Rift Valley Fever Virus

Sumaye et al. (2015) found that households engaged in cattle farming have a higher likelihood of having at least one individual who has previously contracted Rift Valley Fever (RVF). Mosquitoes residing in close proximity to livestock have the potential to contract the virus from affected animals and subsequently transfer it to humans.

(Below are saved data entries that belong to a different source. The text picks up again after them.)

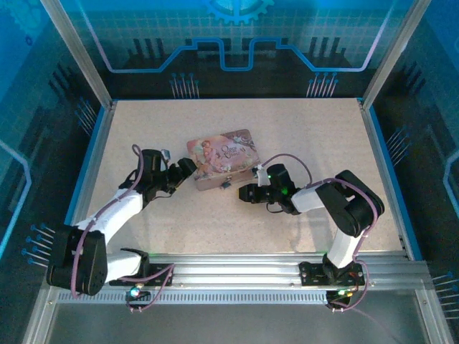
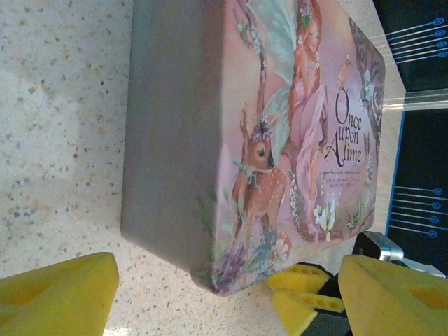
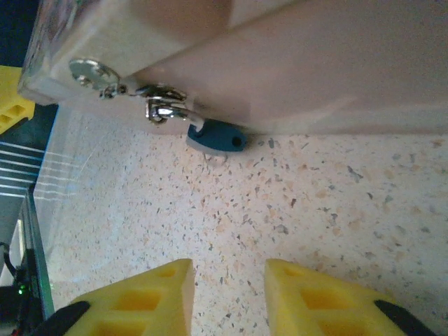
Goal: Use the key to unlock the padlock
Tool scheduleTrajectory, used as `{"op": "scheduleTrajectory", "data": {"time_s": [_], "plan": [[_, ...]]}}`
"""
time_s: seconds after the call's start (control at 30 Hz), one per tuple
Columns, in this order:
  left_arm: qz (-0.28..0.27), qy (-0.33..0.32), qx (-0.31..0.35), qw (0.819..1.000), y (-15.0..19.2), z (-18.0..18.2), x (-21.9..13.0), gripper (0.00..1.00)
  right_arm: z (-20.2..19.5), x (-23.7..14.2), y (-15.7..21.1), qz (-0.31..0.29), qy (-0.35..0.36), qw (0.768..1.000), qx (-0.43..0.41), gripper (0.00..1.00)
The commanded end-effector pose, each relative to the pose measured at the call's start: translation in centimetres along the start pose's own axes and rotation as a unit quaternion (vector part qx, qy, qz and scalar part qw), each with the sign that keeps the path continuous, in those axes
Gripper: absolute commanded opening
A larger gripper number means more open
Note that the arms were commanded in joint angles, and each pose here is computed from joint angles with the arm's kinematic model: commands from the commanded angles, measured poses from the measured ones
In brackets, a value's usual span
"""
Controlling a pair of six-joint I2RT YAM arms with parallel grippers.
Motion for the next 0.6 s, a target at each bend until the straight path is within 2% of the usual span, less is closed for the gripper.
{"op": "scheduleTrajectory", "data": {"time_s": [0.0, 0.33, 0.57], "plan": [[0.005, 0.011, 0.028, 1.000, -1.3, -0.9, 0.2, 0.83, 0.3, -1.1, -0.8, -0.015, -0.006, 1.000, -0.017, 0.40], [0.051, 0.004, 0.037, 0.998, -2.3, -0.4, 3.4, 0.82, 1.6, -1.5, -3.9, -0.044, -0.038, 0.997, -0.055, 0.61], [0.071, 0.026, 0.022, 0.997, -1.4, -0.4, 4.5, 0.78, 1.8, -0.6, -5.8, -0.052, -0.044, 0.994, -0.083, 0.64]]}}
Point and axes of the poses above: each hand's point on the last joint's axis, 136 mm out from that joint toward the fingers, its own x axis out along the fingers, its own z axis along the line the jaws close on, y = z × x, the point moved 6 cm from there along -x, back along the fingers, and after that the axes turned 5 degrees about x, right-handed, at the moved point
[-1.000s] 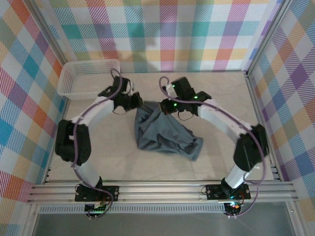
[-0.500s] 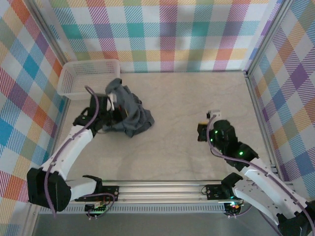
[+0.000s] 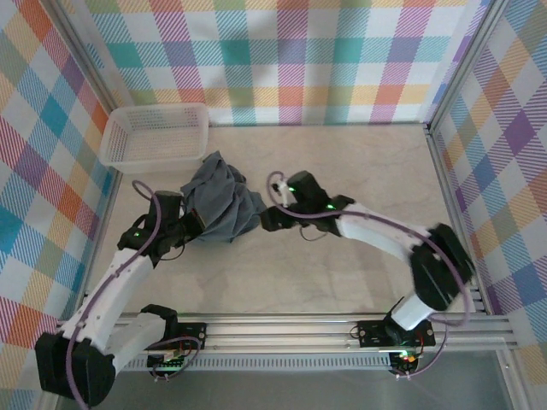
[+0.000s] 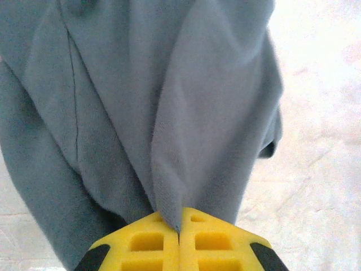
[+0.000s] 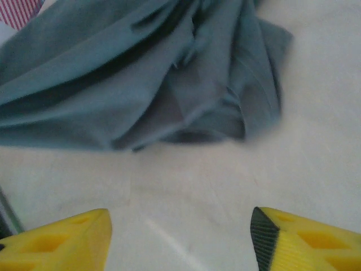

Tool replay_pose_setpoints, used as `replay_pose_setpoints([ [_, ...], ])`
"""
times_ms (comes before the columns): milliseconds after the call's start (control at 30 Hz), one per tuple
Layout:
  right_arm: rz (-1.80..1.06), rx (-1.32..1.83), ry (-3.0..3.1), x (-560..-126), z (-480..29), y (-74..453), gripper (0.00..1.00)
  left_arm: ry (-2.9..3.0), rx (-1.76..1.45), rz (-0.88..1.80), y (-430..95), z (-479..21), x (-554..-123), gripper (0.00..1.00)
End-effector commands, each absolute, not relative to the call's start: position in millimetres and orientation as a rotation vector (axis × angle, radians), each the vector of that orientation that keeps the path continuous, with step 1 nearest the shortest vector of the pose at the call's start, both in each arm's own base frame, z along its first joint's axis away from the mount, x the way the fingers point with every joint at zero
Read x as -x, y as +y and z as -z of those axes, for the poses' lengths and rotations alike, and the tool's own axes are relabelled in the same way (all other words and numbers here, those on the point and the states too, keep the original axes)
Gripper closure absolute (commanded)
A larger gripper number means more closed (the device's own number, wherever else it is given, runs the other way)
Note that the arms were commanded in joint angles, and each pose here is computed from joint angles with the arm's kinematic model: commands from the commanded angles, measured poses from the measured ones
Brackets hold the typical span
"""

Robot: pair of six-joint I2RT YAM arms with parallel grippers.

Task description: Fold the inside-out t-shirt

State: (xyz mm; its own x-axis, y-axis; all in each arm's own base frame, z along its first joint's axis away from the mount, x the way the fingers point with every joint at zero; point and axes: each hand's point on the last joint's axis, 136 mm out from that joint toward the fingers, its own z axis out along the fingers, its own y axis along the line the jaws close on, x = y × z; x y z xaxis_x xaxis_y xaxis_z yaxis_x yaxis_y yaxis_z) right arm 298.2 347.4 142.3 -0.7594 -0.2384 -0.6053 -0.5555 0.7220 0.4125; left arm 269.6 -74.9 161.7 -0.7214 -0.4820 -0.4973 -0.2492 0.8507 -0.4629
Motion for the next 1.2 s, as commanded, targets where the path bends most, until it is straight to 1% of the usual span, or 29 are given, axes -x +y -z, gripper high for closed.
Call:
replay_pose_setpoints([
  [0,-0.746,0.539,2.382,-339,-127,370,0.25,2.313,0.602,0.487,-66,-185,-269,1.00],
  [67,-0.831,0.568,2.382,-351,-115,398,0.24,2.304,0.604,0.520,-69,-193,-268,1.00],
  [133,-0.863,0.558,2.444,-359,-96,414,0.27,2.288,0.619,0.550,-70,-200,-269,1.00],
  [233,-0.834,0.493,2.520,-367,-76,416,0.42,2.250,0.644,0.572,-68,-215,-269,1.00],
  [267,-0.875,0.489,2.502,-369,-79,418,0.56,2.236,0.653,0.570,-66,-219,-268,1.00],
  [333,-0.934,0.481,2.470,-370,-95,417,0.92,2.217,0.672,0.560,-60,-225,-266,1.00],
  [367,-0.930,0.470,2.449,-372,-107,412,1.00,2.212,0.689,0.549,-55,-227,-264,1.00],
  [467,-0.887,0.384,2.359,-377,-154,376,1.00,2.212,0.750,0.500,-37,-227,-259,1.00],
  [567,-0.942,0.275,2.228,-373,-210,330,1.00,2.214,0.774,0.511,-30,-226,-257,1.00],
  [667,-1.007,0.225,2.160,-356,-252,291,1.00,2.226,0.703,0.621,-46,-230,-265,1.00],
  [733,-1.025,0.252,2.153,-340,-272,276,1.00,2.234,0.585,0.791,-72,-239,-275,1.00],
  [833,-1.033,0.314,2.154,-319,-297,267,1.00,2.172,0.353,1.064,-113,-276,-284,1.00],
  [867,-1.042,0.341,2.150,-312,-305,266,1.00,2.153,0.290,1.098,-121,-290,-283,1.00],
  [967,-1.054,0.402,2.104,-290,-340,258,1.00,2.079,0.116,1.079,-132,-340,-271,1.00],
  [1033,-1.042,0.432,2.024,-273,-369,248,1.00,1.986,0.027,1.069,-135,-383,-258,1.00],
  [1100,-0.983,0.405,1.949,-265,-389,232,1.00,1.912,0.007,1.044,-132,-411,-250,1.00],
  [1167,-0.897,0.321,1.932,-269,-392,215,1.00,1.884,0.078,0.988,-122,-418,-255,1.00],
])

Japanese Encephalitis Virus (JEV)

Pigs are known for their ability to attract mosquitoes and serve as amplifying hosts for JEV. According to Lindahl et al., (2012), raising pigs increases the likelihood of the virus transmission, as well as the number of mosquitoes that transmit these viruses.

West Nile Virus (WNV)

Ruminant animals in Egypt exhibited WNV antibodies, indicating a high prevalence of the virus. There was significant variance in the prevalence rates across the studied species. Selim & Abdelhady (2020) observed varying rates of WNV in cattle, buffalo, camels, sheep, and goats. This demonstrates that these animals have the potential to serve as sentinels for WNV.

Recommendations

Strategically positioning animals, like cattle in close proximity to human populations can function as a trap to reduce the population of disease-carrying mosquitoes and hence limit the transmission of mosquito-borne diseases (MBDs). Also, placing deadly traps, such as mosquito traps, near animal populations can effectively capture and kill disease-carrying mosquitoes, reducing the risk of MBD transmission. Furthermore, the use of endectocides in cattle treatment can serve as a valuable supplement to existing vector management efforts. These systemic insecticides, ingested by mosquitoes feeding on treated animals, can significantly reduce mosquito populations and prevent MBD transmission.

Conclusion

Livestock rearing has both beneficial and detrimental impacts on the spread of MBDs. Mosquitoes rely on them for blood meals, and the presence of livestock can increase the number of mosquito breeding sites, thereby affecting the closeness of disease-carrying insects to humans. Therefore, researchers must integrate the One Health strategy to effectively control and prevent MBDs.

References

Olagunju, E. A. (2023). Is the presence of mosquitoes an indicator of poor environmental sanitation? Journal of Water and Health, 21(3), 385-401.

Hasyim, H., Dhimal, M., Bauer, J., Montag, D., Groneberg, D., Kuch, U., & Müller, R. (2018). Does livestock protect from malaria or facilitate malaria prevalence? A cross-sectional study in endemic rural areas of Indonesia. Malaria Journal, 17, 302.

Morgan, C. E., Topazian, H. M, Brandt, K., Mitchell, C., Kashamuka, M. M., et al. (2023). Association between domesticated animal ownership and Plasmodium falciparum parasite prevalence in the Democratic Republic of the Congo: a national cross-sectional study. Lancet Microbe, 4, e516–23.

Sumaye, R. D., Abatih, E. N., Thiry, E., Amuri, M., Berkvens, D., & Geubbels, E. (2015). Inter-epidemic acquisition of Rift Valley Fever Virus in Humans in Tanzania. PLoS Neglected Tropical Diseases, 9(2), e0003536.

Lindahl, J., Chirico, J., Boqvist, S., Thu, H. T. V. T. V., & Magnusson, U. (2012). Occurrence of Japanese Encephalitis Virus Mosquito Vectors in Relation to Urban Pig Holdings. American Journal of Tropical Medicine and Hygiene, 87(6), 1076–82.

Selim, A., & Abdelhady, A. (2020). The first detection of anti-West Nile virus antibody in domestic ruminants in Egypt. Tropical Animal Health and Production, 52(6), 3147-3151.